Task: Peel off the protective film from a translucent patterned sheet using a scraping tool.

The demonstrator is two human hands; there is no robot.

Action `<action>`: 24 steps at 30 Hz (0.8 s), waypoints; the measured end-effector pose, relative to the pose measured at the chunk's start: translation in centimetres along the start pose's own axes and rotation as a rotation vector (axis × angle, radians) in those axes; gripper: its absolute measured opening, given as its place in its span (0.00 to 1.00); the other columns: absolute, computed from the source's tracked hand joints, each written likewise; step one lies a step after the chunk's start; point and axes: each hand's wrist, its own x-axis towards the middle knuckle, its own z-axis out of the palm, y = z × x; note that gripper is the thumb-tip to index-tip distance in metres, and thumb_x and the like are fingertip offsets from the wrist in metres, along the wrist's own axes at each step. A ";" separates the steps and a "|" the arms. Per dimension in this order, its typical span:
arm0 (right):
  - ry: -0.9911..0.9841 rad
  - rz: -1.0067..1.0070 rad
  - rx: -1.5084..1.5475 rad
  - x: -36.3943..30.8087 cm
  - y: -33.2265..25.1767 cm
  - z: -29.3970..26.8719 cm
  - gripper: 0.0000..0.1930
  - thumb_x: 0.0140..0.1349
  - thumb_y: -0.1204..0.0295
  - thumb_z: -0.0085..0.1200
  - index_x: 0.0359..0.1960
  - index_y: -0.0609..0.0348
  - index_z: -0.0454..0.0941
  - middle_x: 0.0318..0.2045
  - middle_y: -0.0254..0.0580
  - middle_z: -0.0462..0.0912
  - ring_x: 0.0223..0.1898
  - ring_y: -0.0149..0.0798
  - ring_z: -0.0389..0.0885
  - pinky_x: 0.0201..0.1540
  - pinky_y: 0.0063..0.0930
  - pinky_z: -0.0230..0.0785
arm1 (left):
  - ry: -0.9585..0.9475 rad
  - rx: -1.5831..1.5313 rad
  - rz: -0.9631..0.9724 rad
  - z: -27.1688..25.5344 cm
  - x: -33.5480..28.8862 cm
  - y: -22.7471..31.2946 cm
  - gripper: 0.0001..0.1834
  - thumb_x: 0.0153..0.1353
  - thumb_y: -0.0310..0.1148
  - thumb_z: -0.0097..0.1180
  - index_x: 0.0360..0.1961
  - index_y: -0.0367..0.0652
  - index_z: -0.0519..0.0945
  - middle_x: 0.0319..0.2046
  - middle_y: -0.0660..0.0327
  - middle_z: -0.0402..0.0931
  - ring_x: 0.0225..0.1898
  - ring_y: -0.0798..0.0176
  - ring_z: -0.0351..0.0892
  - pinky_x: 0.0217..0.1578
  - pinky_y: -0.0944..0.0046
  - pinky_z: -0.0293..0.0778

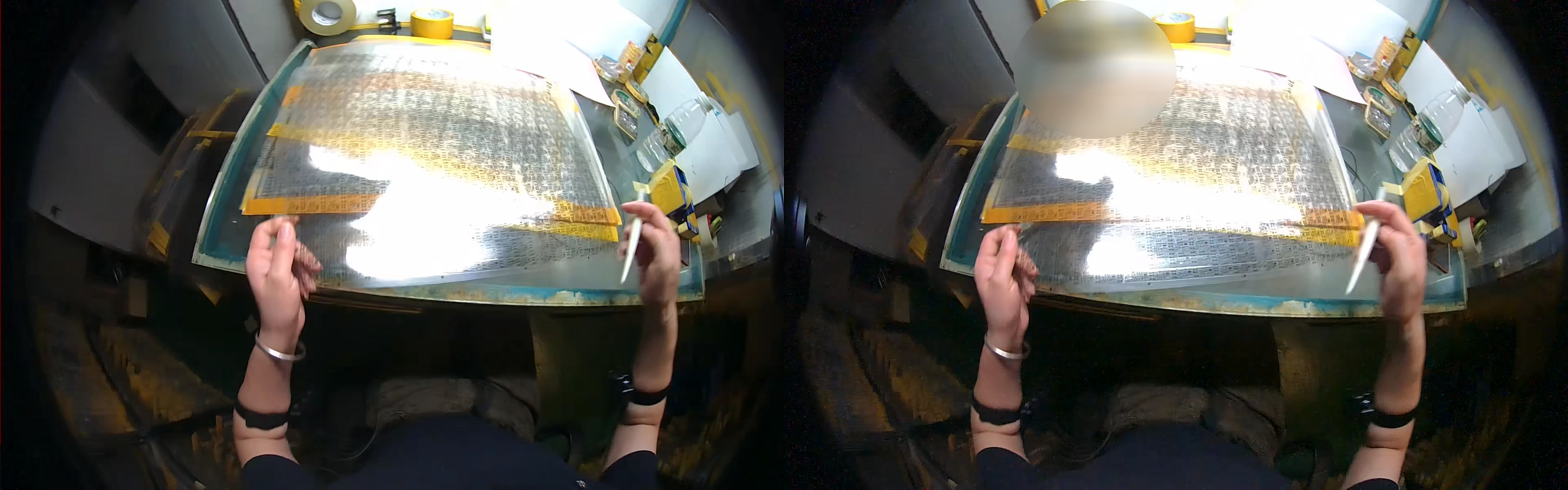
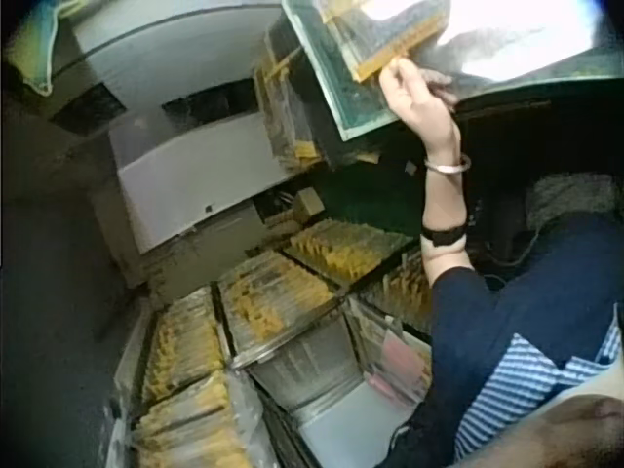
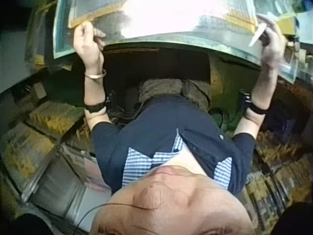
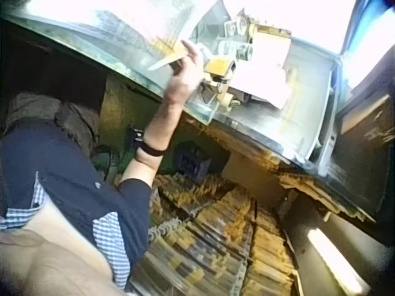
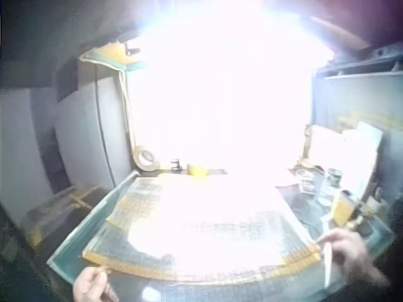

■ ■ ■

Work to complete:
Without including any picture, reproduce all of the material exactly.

Solution for this problem:
Task: Peel off the protective film from a translucent patterned sheet using a scraping tool.

The demonstrator is two human hands; there is no robot.

Action `<action>`: 24 steps at 30 Hz (0.8 s), waypoints; the measured end-effector pose, relative to the pose measured at the chunk's start: translation in centimetres along the start pose's own axes and rotation as a rotation vector (axis × angle, radians) in those axes; gripper: its absolute measured opening, given as its place in its span (0.00 to 1.00); the other columns: absolute, computed from the source's tracked hand joints, each written likewise; step one lies a step after the chunk's start; point and axes: each hand's wrist, its own x-axis towards the middle knuckle, its own z-axis out of the palm, y = z × x; note that gripper is the thumb-tip to index-tip distance in metres, and thumb_x and the like are fingertip offsets from the wrist in metres, along the wrist's own axes at each step. A ";" separates the steps and a "|" the arms. Per dimension in this order, its typical span:
arm0 (right):
  - ry: -0.9911..0.9841 rad
  - rz: -1.0067..1.0070 rad
  - rx: -1.5084..1.5475 rad
  - x: -36.3943..30.8087 cm
  - y: -33.2265..25.1767 cm
  - z: -29.3970..26.8719 cm
  - gripper: 0.0000..0.1930
  - thumb_x: 0.0140..0.1349
  - thumb_y: -0.1204..0.0295
  - thumb_z: -0.0085..0.1200
  - index_x: 0.0359..0.1960
  - index_y: -0.0609..0.0348
  - index_z: -0.0454..0.0941
  - middle_x: 0.0318..0.2045
  - middle_y: -0.0254..0.0580
  - middle_z: -0.0462..0.0912
  - ring_x: 0.0223..0.1898
  - ring_y: -0.0149..0.0798
  - ring_z: -0.0389..0.0885
  - pinky_x: 0.0201..0.1540
  - pinky_y: 0.0063..0.0930
  - pinky_z: -0.0230..0.0785
arm1 (left):
  - ry: -0.9585..0.9475 rad
  - rx: -1.5831..1.5313 rad
  - rz: -0.9631..0.9724 rad
  - z: -27.1688..25.5344 cm
  - x: -33.5480..28.8862 cm
  - y: -22.7471..31.2946 cm
  - gripper: 0.0001..0.1834
  - thumb_x: 0.0153..0.1353
  - thumb_y: -0.0310..0.1148
  - thumb_z: -0.0097..0.1180
  - index_x: 0.0360..0.1961
  - index_y: -0.0367..0.0652
  - index_z: -0.0519..0.0945
  - middle_x: 0.0319..0.2046
  - middle_y: -0.0660..0.0327
  - middle_z: -0.0402..0.0931
  - ring_x: 0.0225..0.1898
  - ring_y: -0.0798..0.0176
  - ring_z: -0.0351..0.0892
  - pinky_x: 0.0217..0.1578
  - pinky_y: -0.0944..0.0046
  - pinky_z: -0.0293..0.0778

That completes the answer, and no more is expected.